New mouse model could be used to develop better HIV treatments
A new pre-clinical mouse model could enable the study of HIV infection and the testing of cell therapies against the virus.
A team led by researchers at Weill Cornell Medicine and Children’s National Hospital, both US, has developed a unique pre-clinical model that enables the study of long-term HIV infection and the testing of new therapies aimed at curing the disease.
According to the team, ordinary mice cannot be infected with HIV, so previous HIV mouse models have used mice that carry human stem cells or CD4 T cells, a type of immune cell that can be infected with HIV. However, these models tend to have limited utility because the human cells soon perceive the tissues of their mouse hosts as “foreign” and attack – making the mice gravely ill.
By contrast, the new mouse model avoids this problem by using a subset of human CD4 cells that mostly excludes the cells that would attack mouse tissue. The researchers showed that the mice can usefully model the dynamics of long-term HIV infection, including the virus’s response to experimental therapies.
“We expect this to be a valuable and widely used tool for studying the basic science of HIV infection and for speeding the development of better therapies,” said co-first author Dr Chase McCann.
The invention of the new mouse model is part of a wider effort to develop and test cell therapies against HIV infection. Many researchers hope that cell therapies can work against HIV and can potentially be curative. However, the lack of good mouse models has hampered the development of such therapies.

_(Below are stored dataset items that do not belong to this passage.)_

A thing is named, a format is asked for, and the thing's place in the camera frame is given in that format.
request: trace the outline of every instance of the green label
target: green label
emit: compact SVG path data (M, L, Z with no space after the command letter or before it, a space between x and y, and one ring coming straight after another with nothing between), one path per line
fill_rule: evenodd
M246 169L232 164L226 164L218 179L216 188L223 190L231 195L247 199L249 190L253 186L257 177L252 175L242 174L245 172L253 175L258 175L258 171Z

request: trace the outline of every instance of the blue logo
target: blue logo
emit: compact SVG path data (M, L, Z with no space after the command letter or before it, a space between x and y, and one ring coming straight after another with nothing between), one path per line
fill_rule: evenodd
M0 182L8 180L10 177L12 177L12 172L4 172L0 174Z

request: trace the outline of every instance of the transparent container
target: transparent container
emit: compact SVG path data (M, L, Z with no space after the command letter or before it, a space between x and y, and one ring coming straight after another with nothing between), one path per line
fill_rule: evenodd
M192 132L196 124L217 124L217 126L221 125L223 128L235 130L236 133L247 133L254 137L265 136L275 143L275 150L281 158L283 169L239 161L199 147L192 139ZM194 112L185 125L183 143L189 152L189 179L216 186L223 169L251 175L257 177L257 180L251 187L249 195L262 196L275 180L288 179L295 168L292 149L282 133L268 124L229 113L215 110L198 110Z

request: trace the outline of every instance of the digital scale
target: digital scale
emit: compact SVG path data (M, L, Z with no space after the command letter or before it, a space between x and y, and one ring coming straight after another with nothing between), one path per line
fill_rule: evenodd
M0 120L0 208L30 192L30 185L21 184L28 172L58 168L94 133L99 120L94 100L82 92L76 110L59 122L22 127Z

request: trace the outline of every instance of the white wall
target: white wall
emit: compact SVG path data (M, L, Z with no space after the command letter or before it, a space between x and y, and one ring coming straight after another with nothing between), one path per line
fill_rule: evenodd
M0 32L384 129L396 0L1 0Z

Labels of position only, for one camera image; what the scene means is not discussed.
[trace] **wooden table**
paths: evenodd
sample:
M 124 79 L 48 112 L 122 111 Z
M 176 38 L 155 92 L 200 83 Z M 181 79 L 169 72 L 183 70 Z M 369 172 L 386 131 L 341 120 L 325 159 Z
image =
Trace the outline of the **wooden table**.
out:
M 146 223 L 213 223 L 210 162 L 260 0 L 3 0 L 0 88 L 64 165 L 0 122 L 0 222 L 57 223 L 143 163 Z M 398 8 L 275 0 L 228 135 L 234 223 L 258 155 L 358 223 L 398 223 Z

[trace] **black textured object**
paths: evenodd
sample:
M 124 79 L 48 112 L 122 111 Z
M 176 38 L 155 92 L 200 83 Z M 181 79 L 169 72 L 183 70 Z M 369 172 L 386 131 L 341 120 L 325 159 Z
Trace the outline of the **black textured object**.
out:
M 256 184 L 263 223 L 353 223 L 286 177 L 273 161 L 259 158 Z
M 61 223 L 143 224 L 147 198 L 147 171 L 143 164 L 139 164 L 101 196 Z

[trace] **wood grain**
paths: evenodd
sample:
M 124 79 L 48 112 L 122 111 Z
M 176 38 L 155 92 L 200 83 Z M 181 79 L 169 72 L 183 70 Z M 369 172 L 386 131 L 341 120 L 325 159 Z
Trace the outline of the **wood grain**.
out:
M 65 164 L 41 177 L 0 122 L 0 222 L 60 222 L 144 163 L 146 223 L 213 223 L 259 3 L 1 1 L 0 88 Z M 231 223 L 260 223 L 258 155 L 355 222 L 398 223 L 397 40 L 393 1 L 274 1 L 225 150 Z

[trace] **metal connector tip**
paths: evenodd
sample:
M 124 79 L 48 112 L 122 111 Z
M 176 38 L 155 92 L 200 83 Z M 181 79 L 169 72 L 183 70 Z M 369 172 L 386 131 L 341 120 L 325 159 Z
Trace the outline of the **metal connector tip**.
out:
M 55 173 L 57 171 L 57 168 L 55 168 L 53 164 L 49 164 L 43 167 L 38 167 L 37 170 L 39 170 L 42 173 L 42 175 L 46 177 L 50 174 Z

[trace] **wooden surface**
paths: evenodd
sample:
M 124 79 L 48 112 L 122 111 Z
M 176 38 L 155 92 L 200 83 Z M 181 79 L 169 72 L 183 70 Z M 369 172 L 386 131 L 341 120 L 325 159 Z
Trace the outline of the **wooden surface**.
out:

The researchers showed in the study that the cell-attacks-host problem found in prior mouse models is chiefly due to so-called “naïve” CD4 cells. These are CD4 cells that have not yet been exposed to targets and apparently include a population of cells that can attack various mouse proteins. When the researchers excluded naïve CD4 cells and instead used only “memory” CD4 cells, which circulate in the blood as sentinels against infection following exposure to a specific pathogen, the cells survived indefinitely in the mice without causing major damage to their hosts.
The team observed that the human CD4 cells also could be infected and killed by HIV or protected by standard anti-HIV drugs, essentially in the same way that they are in humans. Thus, they showed that the mice, which they termed participant-derived xenograft (PDX) mice, served as a workable model for long-term HIV infection. This term is akin to the PDX models used to study cancer therapies.
Lastly, the researchers used the new model to study a prospective new T-cell based therapy, very similar to one that is now being tested against cancers. They put memory CD4 T cells from a human donor into the mice to permit HIV infection and then, after infection was established, treated the mice with CD8-type T cells, also called killer T cells.
The killer T cells were from the same human donor and could recognise a vulnerable structure on HIV, so that they attacked the virus wherever they found it within the mice. To boost the killer T cells’ effectiveness, the researchers supercharged them with a T cell-stimulating protein called IL-15.
The treatment powerfully suppressed HIV in the mice. The mouse model allowed the researchers to monitor and study these long-term infection and viral escape dynamics in detail.
The results are published in the Journal of Experimental Medicine.